The sting operation also helped to free Yolanda Madden, a mother of two sentenced to 8 years in prison for drug possession, which she alleged was planted by a police informant. Federal Judge Robert Junnell of the Western District of Texas vacated Madden's original sentence in December 2009. In July 2010, Junnell accepted Madden's plea of guilty to her original charge of Possession of Methamphetamine and sentenced her to time served and 3 years of supervised release.

These activities quickly drew the ire of Williamson County police, who raided his home on March 3, 2010, and charged him with two counts of misdemeanor making a false report to a police officer. Other consequences included several arrests, Child Protective Services investigations of Cooper's custody of his son, and a visit by the Texas Rangers, over the Odessa charge, which was later dropped. Due to concerns about further harassment and threats, Cooper fled the U.S. with his family to Brazil in 2013, and later the Philippines. Cooper remains active in the anti-drug-war movement via his website, which provides advice, video materials, and expert witness services to recreational drug users.

== Never Get Busted! Docuseries ==

In 2025, the first two episodes of Never Get Busted!, a five-part docuseries chronicling Cooper’s transformation from a decorated Texas Narcotics officer to an anti-drug-war activist, premiered at the Sundance Film Festival as part of the Episodic Pilot Showcase.
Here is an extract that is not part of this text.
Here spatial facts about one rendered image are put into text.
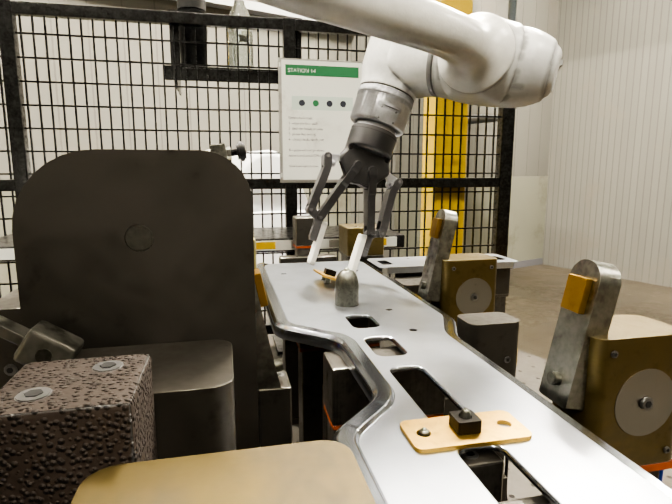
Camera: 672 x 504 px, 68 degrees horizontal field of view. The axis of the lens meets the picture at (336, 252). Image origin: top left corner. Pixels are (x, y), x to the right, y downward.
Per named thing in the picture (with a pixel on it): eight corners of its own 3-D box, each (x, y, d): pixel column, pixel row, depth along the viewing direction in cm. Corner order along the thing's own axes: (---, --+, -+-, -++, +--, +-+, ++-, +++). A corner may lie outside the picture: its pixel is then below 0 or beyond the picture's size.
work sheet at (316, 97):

The series, directed by David Anthony Ngo and Stephen McCallum, was written by David Ngo and Erin Williams-Weir, and produced by Projector Films in collaboration with Ventureland and Library Films. The docuseries explores Cooper’s career in law enforcement, his decision to turn against the Drug War, and his activism in exposing police corruption and wrongful arrests.

In an interview with the Sundance Institute, showrunners Ngo and Williams-Weir described the project as an effort to shed light on police misconduct, wrongful arrests, and the flaws in the US government's war on drugs.

The official release platform for the full series has yet to be announced.

==Political career==
Cooper ran as a Libertarian in the 2010 Texas Attorney General Race on a "pro-pot, pro-gun, pro-family platform." He later dropped out of the race after being repeatedly arrested. He had previously run as a Libertarian candidate for U.S. House of Representatives in Texas in 2008. He garnered 3% of the vote in that race.